Youth power at COP26 led protests and also offered solutions

CLIMATE-UN/ Climate activist Greta Thunberg | Reuters

At a time when almost all the powerful men and women of the world were in Glasgow, teenager Greta Thunberg still managed to steal the thunder, as she and her massive following marched through the streets of the city, calling out world leaders for their inaction and pre-deciding the “last chance to save the earth” meet as a failure.

Thunberg may not be far from the truth, because even a unanimous agreement does not amount to much if pledges, given so lavishly, are not even halfway met. The track record with promises of money, technology or a commitment to lower emissions, so far has remained brazenly unkept.

However, even as she highlighted the inequities of climate justice, her rabble-rousing is limited because she does not offer viable alternatives. One of Thunberg’s peeves was carbon offsetting, which basically means a nation or company emitting carbon in one place does an emission compensatory project elsewhere. The issue is a complicated one, and a big task of this summit was to formalise how these carbon markets would be regulated globally.

The mighty roar: Vineesha Umashankar from Tamil Nadu. The mighty roar: Vineesha Umashankar from Tamil Nadu.

Rwandan Environment Minister Jeanne Dárc Mujawamariya even said Thunberg and co were “complaining just for the sake of complaining”. Countries like hers rely on carbon offsets (selling carbon removing projects, like reforestation) to the west, to finance their domestic green transition and climate adaptations.

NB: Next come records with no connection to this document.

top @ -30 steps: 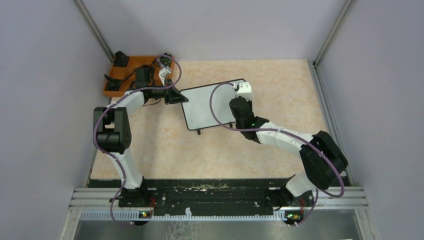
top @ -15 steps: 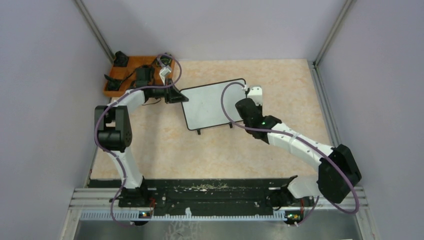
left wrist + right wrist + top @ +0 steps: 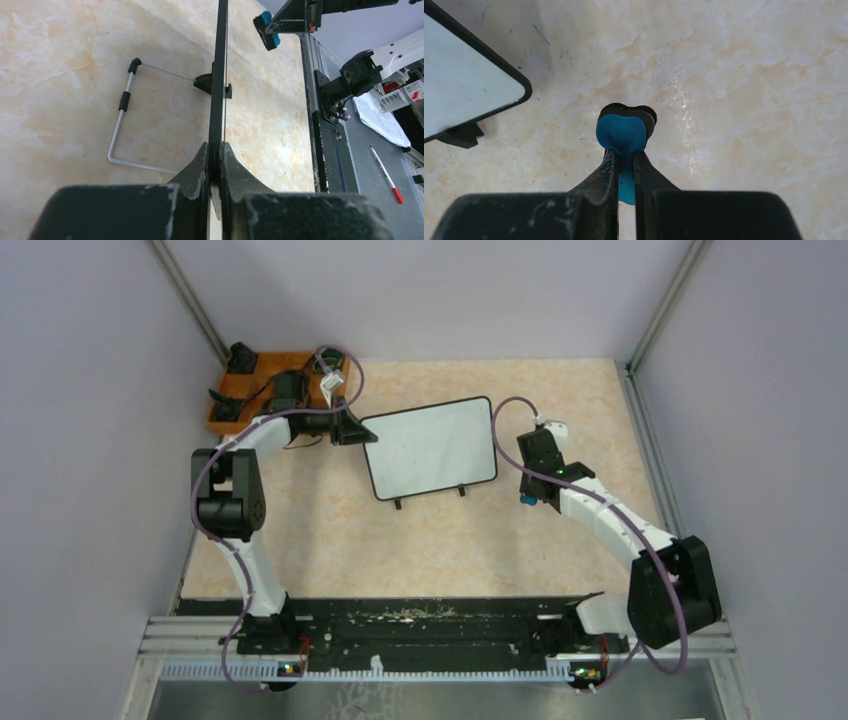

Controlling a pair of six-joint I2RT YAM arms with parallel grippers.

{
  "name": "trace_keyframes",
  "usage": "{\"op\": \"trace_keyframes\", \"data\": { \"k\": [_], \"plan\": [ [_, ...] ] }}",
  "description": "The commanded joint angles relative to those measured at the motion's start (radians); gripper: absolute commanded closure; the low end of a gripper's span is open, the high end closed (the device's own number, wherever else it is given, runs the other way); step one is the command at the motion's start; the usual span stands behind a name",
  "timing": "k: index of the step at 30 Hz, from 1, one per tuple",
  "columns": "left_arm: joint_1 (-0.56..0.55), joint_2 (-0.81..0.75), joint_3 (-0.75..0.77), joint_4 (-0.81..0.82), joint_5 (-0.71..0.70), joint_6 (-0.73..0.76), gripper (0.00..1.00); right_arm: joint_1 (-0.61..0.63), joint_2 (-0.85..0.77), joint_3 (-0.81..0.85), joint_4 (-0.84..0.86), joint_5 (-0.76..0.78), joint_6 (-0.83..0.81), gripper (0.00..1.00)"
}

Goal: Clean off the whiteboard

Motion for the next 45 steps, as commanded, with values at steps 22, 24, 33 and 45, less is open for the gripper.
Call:
{"op": "trace_keyframes", "data": {
  "k": [22,24,33,45],
  "plan": [
    [-0.016,0.09,-0.01,-0.03,-0.2,0.087,0.9,-0.104,0.186,-0.006,0.02,-0.226,-0.038,0.71],
    [-0.016,0.09,-0.011,-0.03,-0.199,0.085,0.89,-0.104,0.17,-0.006,0.016,-0.222,-0.036,0.69],
    [-0.017,0.089,-0.01,-0.03,-0.191,0.081,0.89,-0.104,0.07,-0.012,0.001,-0.2,-0.038,0.62],
    [-0.018,0.084,-0.015,-0.03,-0.191,0.079,0.88,-0.103,0.078,-0.011,-0.018,-0.163,-0.037,0.57]
  ]
}}
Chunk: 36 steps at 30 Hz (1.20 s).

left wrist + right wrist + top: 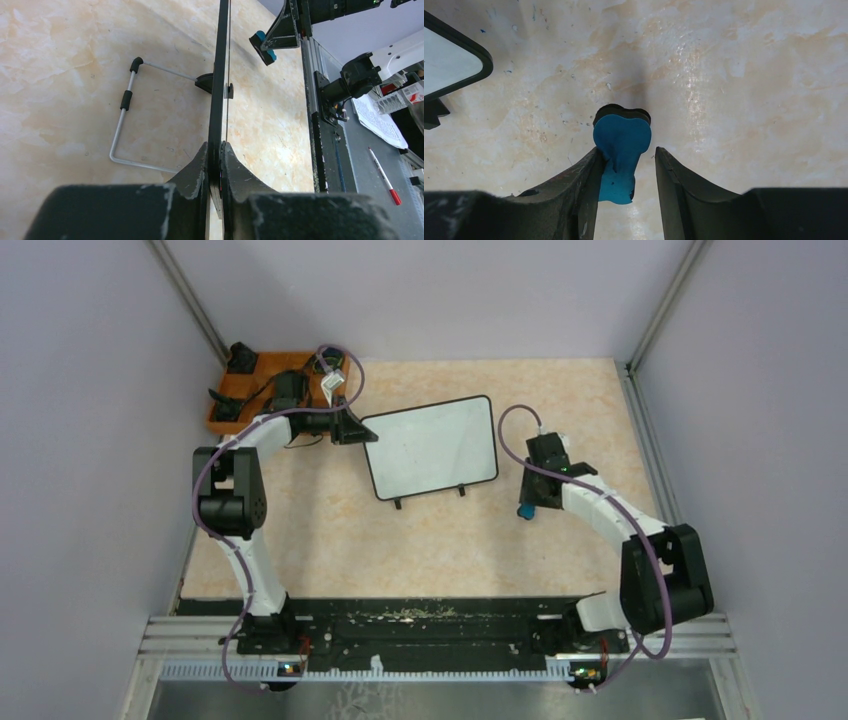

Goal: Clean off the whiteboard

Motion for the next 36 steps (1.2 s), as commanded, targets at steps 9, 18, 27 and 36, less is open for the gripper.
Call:
{"op": "trace_keyframes", "data": {
  "k": [9,18,27,36],
  "plan": [
    [-0.018,0.069,-0.032,-0.026,-0.184,0.09,0.87,-0.017,-0.013,0.006,0.061,-0.095,0.014,0.6],
    [-0.02,0.07,-0.035,-0.026,-0.184,0.09,0.87,0.066,0.059,0.056,-0.013,0.066,0.033,0.62],
    [-0.019,0.068,-0.04,-0.032,-0.193,0.101,0.83,0.086,0.023,0.053,-0.02,0.15,0.045,0.61],
    [-0.017,0.044,-0.023,-0.026,-0.167,0.08,0.67,0.085,0.055,0.05,-0.014,0.148,0.027,0.61]
  ]
}}
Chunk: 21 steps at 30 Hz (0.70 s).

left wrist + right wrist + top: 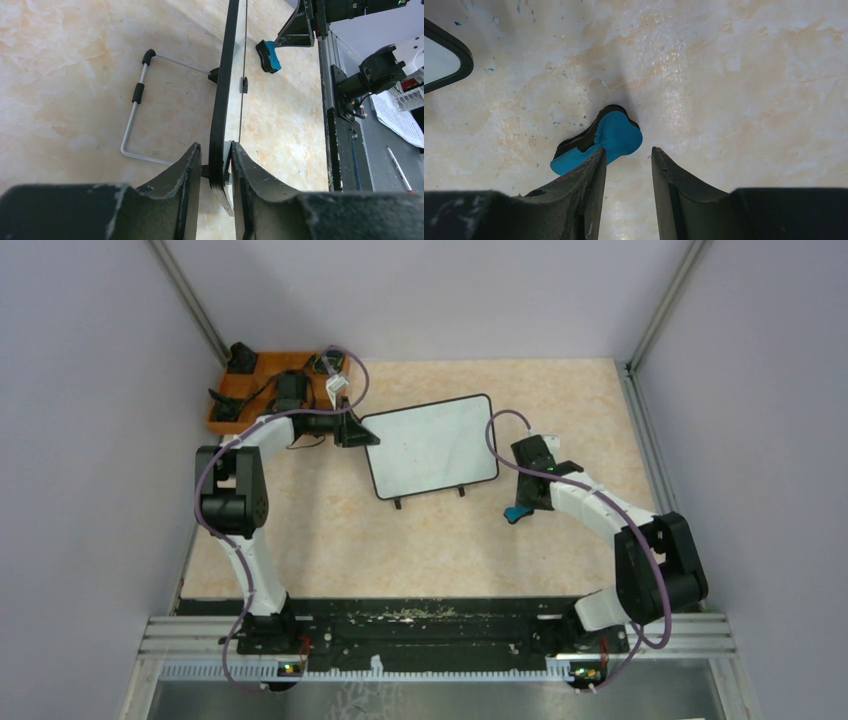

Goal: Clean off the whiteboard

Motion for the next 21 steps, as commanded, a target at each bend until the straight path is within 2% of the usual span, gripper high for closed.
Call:
{"op": "trace_keyframes", "data": {
  "k": [1,6,15,21],
  "plan": [
    [-0.008,0.032,-0.02,-0.029,-0.105,0.049,0.66,0.006,0.001,0.029,0.019,0.024,-0.01,0.61],
    [-0.005,0.003,-0.021,-0.033,-0.101,0.046,0.63,0.006,0.01,0.028,0.026,0.026,-0.011,0.61],
    [0.02,-0.037,-0.024,-0.034,-0.102,0.037,0.48,0.006,-0.009,0.024,0.025,0.036,-0.016,0.62],
    [0.022,-0.091,-0.049,-0.026,-0.043,0.025,0.4,0.007,-0.005,0.024,0.028,0.034,-0.016,0.62]
  ]
}}
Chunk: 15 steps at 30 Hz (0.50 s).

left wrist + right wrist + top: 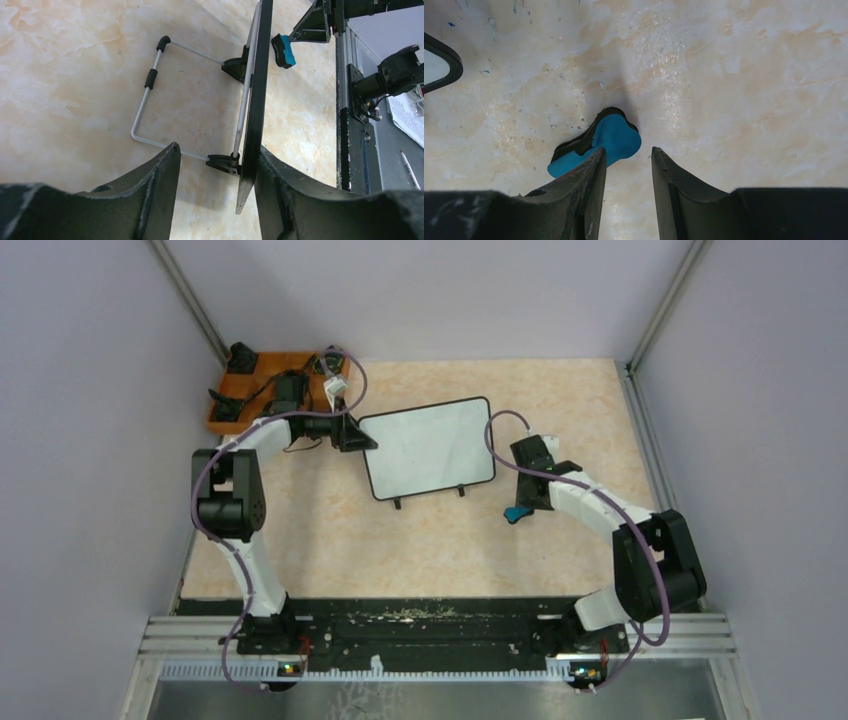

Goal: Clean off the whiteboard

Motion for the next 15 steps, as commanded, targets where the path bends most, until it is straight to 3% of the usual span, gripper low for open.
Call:
{"op": "trace_keyframes", "data": {
  "k": [1,8,15],
  "plan": [
    [0.007,-0.072,-0.029,-0.007,0.021,0.011,0.38,0.007,-0.017,0.025,0.021,0.024,-0.008,0.61],
    [0.006,-0.122,-0.057,0.014,0.049,0.003,0.27,0.007,-0.017,0.025,0.022,0.021,-0.008,0.62],
    [0.026,-0.166,-0.085,0.034,-0.034,0.008,0.25,0.006,-0.059,0.013,0.012,0.048,-0.003,0.62]
  ]
}}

“It is not Greta’s job to provide solutions, let others do it. She is raising awareness, and that’s phenomenal,” said a collegian from Edinburgh, who had come for the rally.

Youth power, however, was not limited to raising awareness alone. There were many who came up with solutions. One of the young stars was Indian teenager Vineesha Umashankar, 15, from Tamil Nadu, the youngest finalist of the Earthshot Prize launched by Prince William for finding environmental solutions.

Disha Sarkar from Assam Disha Sarkar from Assam

Umashankar, who was felicitated by a host of global leaders, had designed a solar powered ironing cart which would power a steam ironing box. The cart was designed for roadside ‘presswalas’ who conventionally use charcoal-burning ironing boxes. She said that her generation had every reason to be angry with world leaders who had failed to deliver, but she had no time for anger. “I want to act,” she said, calling herself a girl from earth, not just India. Umashankar may not have roused the thousands to George Square, but she has impressed everyone from Boris Johnson to Anand Mahindra.

Souryadeep Basak was another young Indian speaker at the summit. Basak, in his early 20s, is pursuing a PhD at The Energy and Resources Institute. He spoke on sustainable development goals, and was one of the youngest speakers at the meet. Basak co-developed a low-cost, solar-powered hydroponic fodder unit for rural farmers.

While the average age of the negotiators, as one attendee pointed out, was 60, the presence of the youth across the summit—from the negotiating table to making impassioned speeches or providing solutions—was strong. Panama’s official delegation was a young one, the average age of its negotiators was reportedly 27. Among indigenous communities, the climate ambassadors were largely the under 30s. Txai Surui, 24, from Brazil made an impression, even as her president, climate change naysayer Jair Bolsonaro, did not attend. Brianna Fruean, 23, from Samoa, came in a printed dress inspired by the tropical forests, with a white hibiscus tucked behind her ear. As she raised the issues of the Pacific Islands, she called her community the resilient beacons of hope, their cry being, “We are not drowning, we are fighting,” even as she asked the leaders whether they had the political will to do the right thing.

Brianna Fruean from Samoa Brianna Fruean from Samoa

The organisers, too, had several events around youth power, with YOUNGO, the official children and youth constituency of the United Nations Framework Convention on Climate Change chairing a session on youth voice, where they submitted a statement representing views of over 40,000 young climate leaders from the world.

Nearly two dozen nations made pledges on climate education, including net zero schools. Then, there was the start-up group, which is already working on profitable tech solutions. California based Brett Parkindon, 29, works with C-Zero, a firm that removes carbon from natural gas, while Natasha Bousling, 28, from the UK spoke about the low-carbon construction firm she co-founded. Science had the solutions, they emphasised. US President Joe Biden had said that climate transition could provide big economic opportunities.

Disha Sarkar, 25, from Assam, spoke about her project on capacity building for green jobs in the northeast, how these youngsters can identify their talents, then seek funding from the right places. “Youth activism is crucial to putting pressure on decision making, but it is alone not a solution. We need to be involved in advocacy, negotiations and solutions, too,” said Sarkar. She has hopes from this meet. She has hopes for the earth.